» EXERCISE DIRECTIONS
The reply is to contain the full listing, repeated exactly, with pictures left out.

» GIVEN DATA
----------

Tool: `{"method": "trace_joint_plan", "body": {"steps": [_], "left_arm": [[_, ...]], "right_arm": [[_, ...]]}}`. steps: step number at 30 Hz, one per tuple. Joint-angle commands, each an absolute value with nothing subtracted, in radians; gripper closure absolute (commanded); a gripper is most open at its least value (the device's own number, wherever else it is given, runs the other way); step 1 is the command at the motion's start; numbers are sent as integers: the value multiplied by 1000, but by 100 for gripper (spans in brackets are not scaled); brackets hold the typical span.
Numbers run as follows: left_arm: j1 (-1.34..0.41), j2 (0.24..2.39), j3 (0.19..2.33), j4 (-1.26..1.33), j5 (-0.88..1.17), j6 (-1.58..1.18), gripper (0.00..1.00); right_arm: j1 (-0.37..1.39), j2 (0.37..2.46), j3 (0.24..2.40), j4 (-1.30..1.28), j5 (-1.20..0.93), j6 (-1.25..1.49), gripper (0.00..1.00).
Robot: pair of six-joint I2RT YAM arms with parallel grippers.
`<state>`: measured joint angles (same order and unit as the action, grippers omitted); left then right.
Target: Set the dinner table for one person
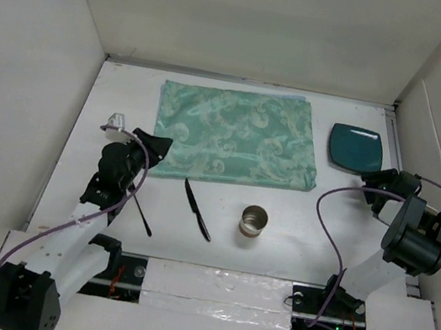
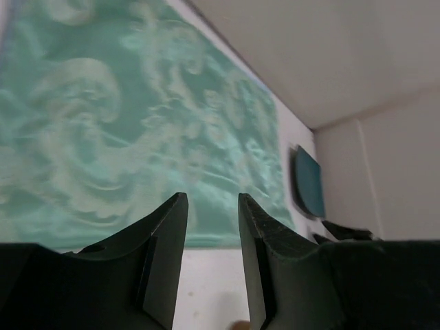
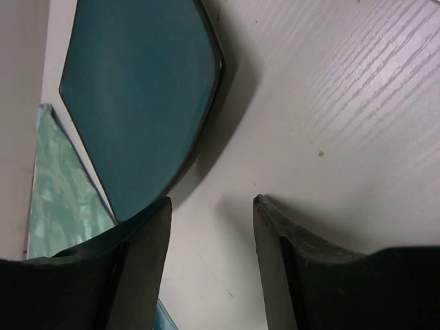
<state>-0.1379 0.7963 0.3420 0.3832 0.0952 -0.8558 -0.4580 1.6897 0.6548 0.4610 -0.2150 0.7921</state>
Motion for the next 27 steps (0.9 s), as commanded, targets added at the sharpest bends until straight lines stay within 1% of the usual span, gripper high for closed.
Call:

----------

» ANSWER TO THIS TASK
Tool: `{"method": "trace_joint_plan", "body": {"steps": [_], "left_arm": [[_, ...]], "right_arm": [[_, ...]]}}`. steps: step number at 30 Hz, one per tuple. Joint-angle commands, each an absolute value with nothing subtracted, in radians; gripper closure absolute (commanded); a gripper is most open at its least value (the device's own number, wherever else it is given, runs the other way); step 1 is the command at the motion's start; numbers are sent as integers: the value multiplied by 1000, but by 100 for gripper (spans in brackets are not scaled); brackets hold the typical span.
Numbers run as follows: left_arm: j1 (-1.34..0.41), j2 (0.24..2.39), j3 (0.19..2.33), j4 (-1.26..1.33), j5 (-0.88..1.17), j6 (-1.58..1.18), gripper (0.00..1.00); right_arm: j1 (-0.37..1.39), j2 (0.37..2.46), j3 (0.24..2.40), j4 (-1.30..1.28), j5 (-1.20..0.93), j6 (-1.25..1.49), gripper (0.00..1.00).
Robot: pair of six-joint I2RT YAM arms with parallel grippers.
`<state>`: measured joint angles (same order and unit as the action, grippers omitted); left then right.
Target: Set the dinner table for one person
<state>-0.1379 0.7963 0.3420 0.3832 0.0952 -0.8558 -0.4580 1.6897 0.6548 0.4610 -0.2150 0.7921</state>
Motion for the next 27 steps (0.9 s), as commanded, targets added at the sharpest bends until straight lines stay within 1% of the usual span, gripper high for closed.
Call:

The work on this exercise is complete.